_Recorded information:_
◆ ◆ ◆ ◆ ◆
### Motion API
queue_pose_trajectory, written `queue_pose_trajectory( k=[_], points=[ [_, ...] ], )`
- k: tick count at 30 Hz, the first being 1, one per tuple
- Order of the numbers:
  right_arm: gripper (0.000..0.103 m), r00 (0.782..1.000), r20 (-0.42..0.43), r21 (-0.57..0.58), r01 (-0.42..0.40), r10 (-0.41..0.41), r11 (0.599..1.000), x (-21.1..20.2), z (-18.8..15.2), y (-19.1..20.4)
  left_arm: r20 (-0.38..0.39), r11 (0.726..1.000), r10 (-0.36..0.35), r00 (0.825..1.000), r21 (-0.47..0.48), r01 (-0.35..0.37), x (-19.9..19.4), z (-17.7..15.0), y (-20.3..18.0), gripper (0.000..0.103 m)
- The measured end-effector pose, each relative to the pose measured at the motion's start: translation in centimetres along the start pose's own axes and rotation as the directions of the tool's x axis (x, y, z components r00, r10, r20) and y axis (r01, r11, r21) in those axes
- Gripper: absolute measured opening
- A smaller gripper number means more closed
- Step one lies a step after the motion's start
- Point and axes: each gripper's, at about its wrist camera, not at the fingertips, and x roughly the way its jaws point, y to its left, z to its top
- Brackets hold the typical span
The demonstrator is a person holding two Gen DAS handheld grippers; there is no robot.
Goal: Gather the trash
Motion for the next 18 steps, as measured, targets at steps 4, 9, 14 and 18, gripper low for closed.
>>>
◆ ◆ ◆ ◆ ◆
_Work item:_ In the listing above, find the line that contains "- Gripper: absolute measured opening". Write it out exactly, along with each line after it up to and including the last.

_Response:_
- Gripper: absolute measured opening
- A smaller gripper number means more closed
- Step one lies a step after the motion's start
- Point and axes: each gripper's, at about its wrist camera, not at the fingertips, and x roughly the way its jaws point, y to its left, z to its top
- Brackets hold the typical span
The demonstrator is a person holding two Gen DAS handheld grippers; there is no robot.
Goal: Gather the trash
Motion for the next 18 steps, as measured, targets at steps 4, 9, 14 and 18, gripper low for closed.
>>>

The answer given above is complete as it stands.